Atelier sur la Sauvegarde Environnementale au Mandoul

Le secrétaire général de la province du Mandoul, Djimas Djedouboum, a inauguré un atelier essentiel consacré à la sauvegarde environnementale et sociale, en présence de Mahamat Tahir Hassane, chef de mission et expert en la matière. Cet événement, soutenu par la Banque mondiale, se déroule dans un contexte où les enjeux environnementaux et sociaux sont de plus en plus cruciaux.

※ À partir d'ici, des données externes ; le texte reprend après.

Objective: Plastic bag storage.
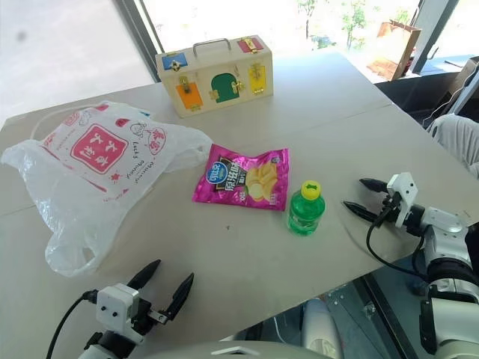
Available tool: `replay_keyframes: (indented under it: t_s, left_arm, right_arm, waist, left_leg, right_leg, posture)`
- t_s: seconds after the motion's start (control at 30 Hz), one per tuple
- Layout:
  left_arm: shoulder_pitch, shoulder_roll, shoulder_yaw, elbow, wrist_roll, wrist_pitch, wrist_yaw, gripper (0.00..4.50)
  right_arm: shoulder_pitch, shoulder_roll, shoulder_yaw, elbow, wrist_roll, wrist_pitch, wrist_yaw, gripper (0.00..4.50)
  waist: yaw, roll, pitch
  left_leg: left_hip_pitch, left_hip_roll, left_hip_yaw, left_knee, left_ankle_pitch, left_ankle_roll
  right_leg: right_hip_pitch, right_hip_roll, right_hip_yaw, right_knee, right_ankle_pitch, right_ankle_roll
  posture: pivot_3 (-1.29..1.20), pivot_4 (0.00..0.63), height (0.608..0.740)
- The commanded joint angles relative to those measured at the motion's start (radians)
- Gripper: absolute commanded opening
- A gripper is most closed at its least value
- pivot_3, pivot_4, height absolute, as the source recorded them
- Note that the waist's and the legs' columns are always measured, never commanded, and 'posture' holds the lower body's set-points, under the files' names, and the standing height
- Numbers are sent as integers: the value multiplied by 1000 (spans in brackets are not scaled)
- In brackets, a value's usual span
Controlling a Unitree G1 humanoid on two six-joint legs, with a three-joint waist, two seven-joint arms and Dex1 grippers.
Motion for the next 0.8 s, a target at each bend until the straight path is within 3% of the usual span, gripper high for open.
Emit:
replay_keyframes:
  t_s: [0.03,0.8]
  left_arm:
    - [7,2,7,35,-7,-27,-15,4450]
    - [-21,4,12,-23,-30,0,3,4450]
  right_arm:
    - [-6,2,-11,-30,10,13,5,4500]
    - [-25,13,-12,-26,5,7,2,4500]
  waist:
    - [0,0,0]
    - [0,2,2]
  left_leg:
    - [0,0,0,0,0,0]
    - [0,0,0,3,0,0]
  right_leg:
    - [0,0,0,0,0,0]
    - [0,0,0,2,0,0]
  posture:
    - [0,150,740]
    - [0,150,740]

Lors de cette rencontre, l’expert Mahamat Tahir Hassane a souligné l’importance de l’événement, qui a pour but de sensibiliser les acteurs locaux sur les répercussions d’un projet spécifique sur les communautés environnantes. L’atelier invite les participants à s’investir activement dans la mise en œuvre des initiatives, afin de garantir une intégration harmonieuse des préoccupations environnementales dans le développement local.

Dans son discours d’ouverture, le secrétaire général Djedouboum a mis en avant le caractère incontournable de cet atelier. Il a présenté cet événement comme une occasion en or pour renforcer la protection des ressources environnementales. Djedouboum a également fait le lien entre le Projet d’Aménagement du Territoire National (PATN) et la vision stratégique des autorités nationales, qui ambitionnent de relever les défis du développement à travers l’innovation numérique.

Au fil des sessions, plusieurs modules animés par l’équipe de mission sont prévus pour permettre aux participants de mieux comprendre les enjeux du projet et d’en tirer parti pour les populations locales. Ce type de formation vise à créer une synergie entre les différents acteurs concernés, allant des responsables institutionnels aux membres de la société civile.

Cet événement s’inscrit dans une série d’initiatives visant à renforcer la gouvernance environnementale en province, alors que des préoccupations croissantes concernant la dégradation de l’environnement persistent dans de nombreuses régions du pays. Le climat actuel souligne l’urgence de telles démarches, qui peuvent contribuer à un développement durable et inclusif.

Au terme de l’atelier, les participants devraient être en mesure d’évaluer de manière critique l’impact des projets sur leur communauté et de participer activement à une gestion responsable des ressources naturelles. Djedouboum a exprimé l’espoir que cette dynamique engendrée par le PATN encouragera un plus grand engagement en faveur de la protection environnementale et sociale, en adéquation avec les priorités du gouvernement.

Ainsi, cet atelier constitue non seulement un point de départ pour une meilleure compréhension des enjeux environnementaux, mais aussi une étape clé vers le renforcement des capacités des acteurs locaux dans la gestion des ressources de leur territoire.